Tailor your portfolio:For a full-time role, we’d expect to see some solid examples of your work in your portfolio. Make sure to include at least two or three projects that highlight your problem-solving skills and your ability to work with different technologies. Focus on the projects that are most relevant to the position at Xantura Limited.
Craft a killer cover letter:Your cover letter is your chance to stand out—make it personal! Explain why you want to work at Xantura Limited and how your skills align with the role. Show us your passion for software development. We dig enthusiastic candidates who understand the value of collaboration and continuous learning!

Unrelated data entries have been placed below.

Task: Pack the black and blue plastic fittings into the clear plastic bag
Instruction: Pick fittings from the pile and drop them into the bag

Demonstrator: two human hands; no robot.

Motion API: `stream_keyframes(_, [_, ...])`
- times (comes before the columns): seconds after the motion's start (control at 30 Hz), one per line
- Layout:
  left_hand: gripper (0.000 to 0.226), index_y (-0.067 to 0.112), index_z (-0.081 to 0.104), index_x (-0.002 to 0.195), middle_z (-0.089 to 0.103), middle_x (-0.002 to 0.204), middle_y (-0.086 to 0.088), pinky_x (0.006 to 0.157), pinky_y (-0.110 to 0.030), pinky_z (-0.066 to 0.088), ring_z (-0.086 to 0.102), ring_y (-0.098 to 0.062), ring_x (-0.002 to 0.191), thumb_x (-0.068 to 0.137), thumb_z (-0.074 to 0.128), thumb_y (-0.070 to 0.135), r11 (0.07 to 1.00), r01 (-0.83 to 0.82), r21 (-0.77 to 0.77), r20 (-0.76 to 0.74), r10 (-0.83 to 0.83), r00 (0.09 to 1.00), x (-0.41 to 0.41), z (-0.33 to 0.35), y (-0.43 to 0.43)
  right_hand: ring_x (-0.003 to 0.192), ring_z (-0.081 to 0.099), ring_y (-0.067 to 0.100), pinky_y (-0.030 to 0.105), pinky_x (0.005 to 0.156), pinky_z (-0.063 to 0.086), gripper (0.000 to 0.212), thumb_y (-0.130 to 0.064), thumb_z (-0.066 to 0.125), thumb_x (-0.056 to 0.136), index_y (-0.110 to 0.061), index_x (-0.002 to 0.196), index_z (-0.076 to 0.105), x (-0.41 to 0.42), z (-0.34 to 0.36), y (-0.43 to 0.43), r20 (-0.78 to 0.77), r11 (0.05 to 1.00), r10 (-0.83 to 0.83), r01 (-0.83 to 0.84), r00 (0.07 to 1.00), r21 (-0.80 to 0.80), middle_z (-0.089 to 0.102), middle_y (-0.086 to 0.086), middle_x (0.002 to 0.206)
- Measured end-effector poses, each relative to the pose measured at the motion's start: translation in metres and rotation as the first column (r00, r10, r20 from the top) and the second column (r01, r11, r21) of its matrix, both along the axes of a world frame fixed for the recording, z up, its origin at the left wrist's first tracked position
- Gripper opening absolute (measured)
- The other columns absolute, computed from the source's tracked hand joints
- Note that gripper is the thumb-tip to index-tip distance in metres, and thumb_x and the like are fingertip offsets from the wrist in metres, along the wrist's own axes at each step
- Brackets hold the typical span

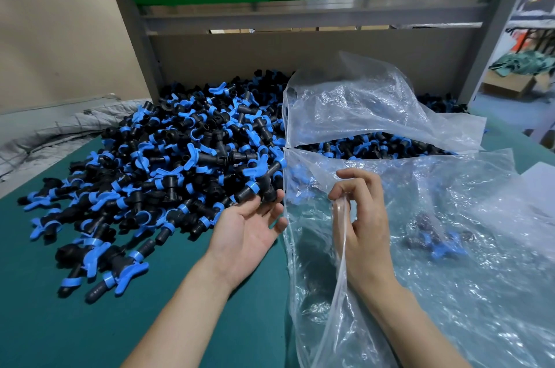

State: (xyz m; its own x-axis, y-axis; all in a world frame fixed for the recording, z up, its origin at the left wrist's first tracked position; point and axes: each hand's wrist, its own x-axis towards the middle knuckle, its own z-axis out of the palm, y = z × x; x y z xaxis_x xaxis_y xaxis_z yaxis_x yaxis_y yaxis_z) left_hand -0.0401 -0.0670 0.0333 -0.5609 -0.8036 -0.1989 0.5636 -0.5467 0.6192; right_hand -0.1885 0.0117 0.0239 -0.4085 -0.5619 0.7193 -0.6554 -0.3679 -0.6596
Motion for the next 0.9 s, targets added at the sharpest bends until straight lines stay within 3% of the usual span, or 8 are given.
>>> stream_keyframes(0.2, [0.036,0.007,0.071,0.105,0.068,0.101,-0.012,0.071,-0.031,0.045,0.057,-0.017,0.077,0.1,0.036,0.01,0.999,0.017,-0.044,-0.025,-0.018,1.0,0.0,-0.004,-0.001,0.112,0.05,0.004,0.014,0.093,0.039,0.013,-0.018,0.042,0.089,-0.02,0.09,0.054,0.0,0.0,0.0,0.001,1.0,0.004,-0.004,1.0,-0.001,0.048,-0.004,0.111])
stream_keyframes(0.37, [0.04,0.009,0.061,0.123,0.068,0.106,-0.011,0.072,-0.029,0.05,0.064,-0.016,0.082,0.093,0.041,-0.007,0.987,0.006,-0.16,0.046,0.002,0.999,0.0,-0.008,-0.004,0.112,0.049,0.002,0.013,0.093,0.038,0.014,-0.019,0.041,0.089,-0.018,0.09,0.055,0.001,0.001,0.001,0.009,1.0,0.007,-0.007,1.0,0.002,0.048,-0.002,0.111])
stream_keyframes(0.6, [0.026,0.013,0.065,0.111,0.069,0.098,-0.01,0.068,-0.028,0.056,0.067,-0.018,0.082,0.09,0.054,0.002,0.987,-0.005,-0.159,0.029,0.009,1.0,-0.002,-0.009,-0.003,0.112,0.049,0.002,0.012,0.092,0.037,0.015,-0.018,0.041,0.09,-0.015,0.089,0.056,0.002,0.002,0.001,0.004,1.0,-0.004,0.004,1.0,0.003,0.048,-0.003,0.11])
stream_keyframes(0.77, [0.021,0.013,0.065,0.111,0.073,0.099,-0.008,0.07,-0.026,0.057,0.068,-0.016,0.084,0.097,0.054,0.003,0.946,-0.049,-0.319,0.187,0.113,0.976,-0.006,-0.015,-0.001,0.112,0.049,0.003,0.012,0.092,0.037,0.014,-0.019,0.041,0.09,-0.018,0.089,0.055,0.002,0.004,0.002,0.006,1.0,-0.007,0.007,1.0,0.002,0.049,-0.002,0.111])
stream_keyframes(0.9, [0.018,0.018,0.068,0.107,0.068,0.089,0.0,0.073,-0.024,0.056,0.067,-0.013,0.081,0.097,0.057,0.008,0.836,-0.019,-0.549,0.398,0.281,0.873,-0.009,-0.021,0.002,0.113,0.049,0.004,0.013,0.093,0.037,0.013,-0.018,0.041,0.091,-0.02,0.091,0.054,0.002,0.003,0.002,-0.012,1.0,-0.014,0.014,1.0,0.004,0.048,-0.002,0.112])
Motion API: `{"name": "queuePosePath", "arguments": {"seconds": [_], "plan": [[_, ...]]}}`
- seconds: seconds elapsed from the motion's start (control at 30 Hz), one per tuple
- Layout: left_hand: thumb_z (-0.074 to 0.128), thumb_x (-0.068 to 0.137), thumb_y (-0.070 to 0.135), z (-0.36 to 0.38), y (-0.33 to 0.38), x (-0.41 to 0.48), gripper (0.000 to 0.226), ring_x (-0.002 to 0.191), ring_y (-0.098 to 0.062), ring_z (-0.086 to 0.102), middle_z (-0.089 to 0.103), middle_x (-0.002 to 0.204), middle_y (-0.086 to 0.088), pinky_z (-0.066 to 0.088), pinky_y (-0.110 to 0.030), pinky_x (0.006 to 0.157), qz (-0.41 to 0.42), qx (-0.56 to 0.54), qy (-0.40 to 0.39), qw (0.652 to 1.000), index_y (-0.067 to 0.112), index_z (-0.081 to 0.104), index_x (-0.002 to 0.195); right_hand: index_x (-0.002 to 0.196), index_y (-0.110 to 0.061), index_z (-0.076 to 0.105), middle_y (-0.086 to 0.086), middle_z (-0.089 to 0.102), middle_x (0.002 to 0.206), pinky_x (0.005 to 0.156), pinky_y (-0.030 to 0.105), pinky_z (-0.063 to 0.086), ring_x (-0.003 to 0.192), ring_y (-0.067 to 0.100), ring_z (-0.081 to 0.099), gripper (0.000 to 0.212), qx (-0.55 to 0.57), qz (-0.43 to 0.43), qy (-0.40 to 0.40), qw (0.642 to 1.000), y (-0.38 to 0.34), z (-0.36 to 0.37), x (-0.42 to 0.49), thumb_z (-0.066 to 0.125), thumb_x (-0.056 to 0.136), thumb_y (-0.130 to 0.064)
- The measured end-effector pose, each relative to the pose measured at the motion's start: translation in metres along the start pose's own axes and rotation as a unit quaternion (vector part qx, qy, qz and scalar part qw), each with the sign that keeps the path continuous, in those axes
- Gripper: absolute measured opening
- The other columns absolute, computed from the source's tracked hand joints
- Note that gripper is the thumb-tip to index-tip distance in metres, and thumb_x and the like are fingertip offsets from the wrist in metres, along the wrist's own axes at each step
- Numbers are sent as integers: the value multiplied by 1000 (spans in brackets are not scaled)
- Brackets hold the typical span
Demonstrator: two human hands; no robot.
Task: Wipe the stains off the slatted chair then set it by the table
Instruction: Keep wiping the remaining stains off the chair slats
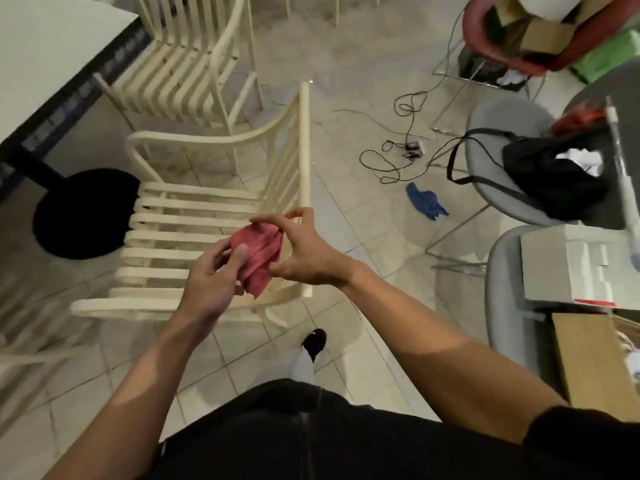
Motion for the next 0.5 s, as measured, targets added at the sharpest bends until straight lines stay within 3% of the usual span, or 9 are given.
{"name": "queuePosePath", "arguments": {"seconds": [0.07, 0.17, 0.27, 0.33, 0.43, 0.5], "plan": [[54, 101, 23, 6, 3, 9, 19, 75, -15, 71, 74, 98, -1, 53, -24, 53, -6, -18, 10, 1000, 22, 66, 115, 142, -24, 48, -19, 28, 111, 118, 41, 31, 136, 27, 18, 74, -28, -24, -23, 999, 2, -8, 17, 79, 76, -10], [54, 100, 24, 10, 3, 32, 18, 82, -22, 72, 76, 94, -2, 57, -37, 69, -26, -44, 42, 998, 19, 70, 108, 131, -25, 54, -9, 30, 121, 116, 38, 33, 138, 25, 24, 59, -30, -15, -60, 998, 17, -23, 48, 81, 79, -17], [58, 97, 30, 13, 5, 60, 18, 84, -26, 71, 76, 85, -2, 57, -40, 77, -54, -35, 76, 995, 22, 74, 93, 112, -21, 59, 1, 53, 124, 93, 35, 55, 117, 21, 55, 38, 67, 12, -112, 991, 32, -39, 78, 82, 82, -25], [57, 97, 33, 24, 12, 69, 22, 82, -25, 72, 76, 86, -4, 58, -38, 73, -61, -28, 77, 995, 20, 74, 96, 101, -19, 60, 6, 62, 117, 78, 33, 58, 104, 19, 63, 31, 122, 34, -138, 982, 37, -50, 92, 83, 81, -28], [53, 98, 37, 30, 31, 85, 27, 77, -13, 72, 75, 84, 1, 56, -23, 63, -50, -26, 112, 992, 19, 72, 100, 107, -17, 61, 12, 64, 116, 73, 30, 56, 95, 18, 66, 34, 173, 71, -206, 961, 35, -64, 114, 81, 83, -30], [54, 94, 47, 29, 38, 97, 34, 83, -20, 72, 75, 88, -3, 60, -33, 73, -50, -19, 136, 989, 20, 72, 101, 117, -13, 60, 9, 65, 107, 69, 30, 52, 86, 19, 64, 40, 194, 100, -249, 944, 31, -72, 127, 75, 87, -35]]}}
Point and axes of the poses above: each hand's wrist, its own x-axis towards the middle knuckle, its own z-axis out of the palm, y = z × x, the point moved 8 cm from there along x, towards the middle knuckle
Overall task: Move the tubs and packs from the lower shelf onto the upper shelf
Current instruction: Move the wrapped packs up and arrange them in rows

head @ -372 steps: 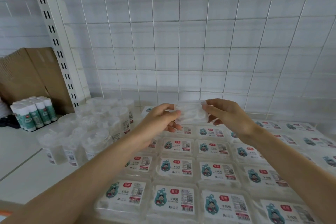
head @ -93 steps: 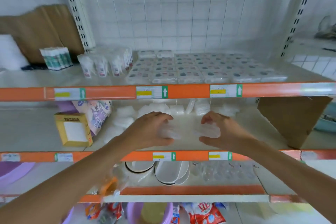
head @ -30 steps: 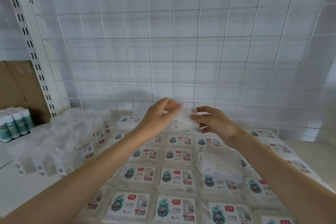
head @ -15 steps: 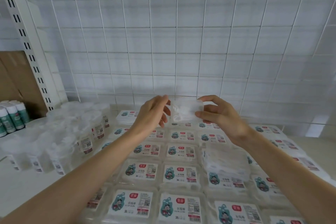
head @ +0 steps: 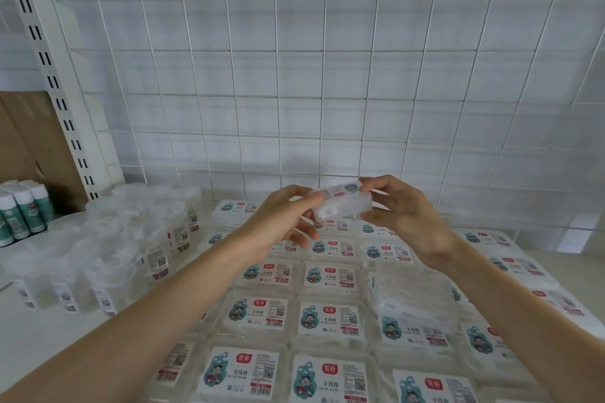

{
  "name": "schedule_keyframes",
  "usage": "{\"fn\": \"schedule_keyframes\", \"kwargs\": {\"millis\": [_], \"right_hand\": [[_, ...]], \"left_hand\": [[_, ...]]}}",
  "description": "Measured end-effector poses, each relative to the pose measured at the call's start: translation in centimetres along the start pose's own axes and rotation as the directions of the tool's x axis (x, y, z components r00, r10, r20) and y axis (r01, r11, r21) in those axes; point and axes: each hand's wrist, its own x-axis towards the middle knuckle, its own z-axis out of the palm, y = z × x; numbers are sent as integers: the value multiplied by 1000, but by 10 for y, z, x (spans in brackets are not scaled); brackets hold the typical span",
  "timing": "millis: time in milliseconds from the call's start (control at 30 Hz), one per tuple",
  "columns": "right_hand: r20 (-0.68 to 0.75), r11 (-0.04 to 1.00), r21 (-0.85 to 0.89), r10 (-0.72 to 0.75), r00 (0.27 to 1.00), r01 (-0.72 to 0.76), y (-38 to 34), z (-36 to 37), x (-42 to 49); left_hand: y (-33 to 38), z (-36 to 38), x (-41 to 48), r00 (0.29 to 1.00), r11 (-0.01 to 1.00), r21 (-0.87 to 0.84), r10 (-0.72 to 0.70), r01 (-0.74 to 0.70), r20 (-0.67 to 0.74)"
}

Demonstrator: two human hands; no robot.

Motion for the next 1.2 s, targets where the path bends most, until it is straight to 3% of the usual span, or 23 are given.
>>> {"fn": "schedule_keyframes", "kwargs": {"millis": [267,367,533,667,867,933,1000,1100,1200], "right_hand": [[-87,992,85,102,991,-94,-4,4,0],[-115,984,36,177,978,-174,-4,3,0],[-39,978,-60,199,979,-201,-5,7,-2],[-35,975,3,221,975,-221,-5,6,-2],[78,964,91,242,967,-249,-3,4,-3],[94,971,17,236,967,-238,-2,5,-3],[56,963,-189,204,977,-191,0,6,-4],[12,864,-503,26,1000,-17,0,6,-4],[49,799,-593,-90,995,101,-4,1,-6]], "left_hand": [[-3,1,-1,995,995,7,101,-100,-26],[-3,3,-1,995,995,15,99,-98,-32],[-5,4,0,988,991,51,131,-127,-87],[-4,5,-2,990,992,48,123,-119,-76],[-7,9,-5,996,992,92,90,-89,1],[-8,9,-3,994,990,85,108,-108,2],[-9,8,-2,989,984,109,143,-140,-28],[-12,5,0,984,974,170,166,-153,-65],[-11,2,0,983,979,141,159,-146,-90]]}}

Be clear and concise:When it comes to writing your CV and cover letter, clarity is key. Avoid jargon that could confuse us and stick to simple, direct language. Highlight your achievements with quantifiable results where possible, and keep everything easy to read. A well-organised application goes a long way!
How to prepare for a job interview at Xantura Limited
✨Brush Up on Your Coding Skills
For a full-time software engineering role, it's crucial that we stay sharp with our coding abilities. Expect technical questions that might involve solving problems on the spot or discussing algorithms. Practise on platforms like LeetCode or HackerRank to get comfortable with the types of questions that often come up.
✨Know Your Tools and Frameworks
Make sure we’re well-acquainted with the tools and technologies listed in the job description. Familiarise ourselves with any specific frameworks or programming languages mentioned. If Xantura Limited uses React or Node.js, for instance, be ready to discuss how we’ve used them in previous projects or coursework.
✨Showcase Your Projects
Bring along a portfolio that highlights our best work. This could be code samples, GitHub repositories, or any side projects we’ve built. Make sure we can talk through our thought process for each project, especially the challenges we faced and how we solved them—this shows our problem-solving skills in action.
✨Prepare for Behavioural Questions
While technical skills are key, full-time positions also require cultural fit. Be ready to discuss our previous experiences and how we handle teamwork, conflict, and deadlines. Brush up on the STAR method—Situation, Task, Action, Result—to clearly articulate our past experiences when discussing how we've contributed to a team.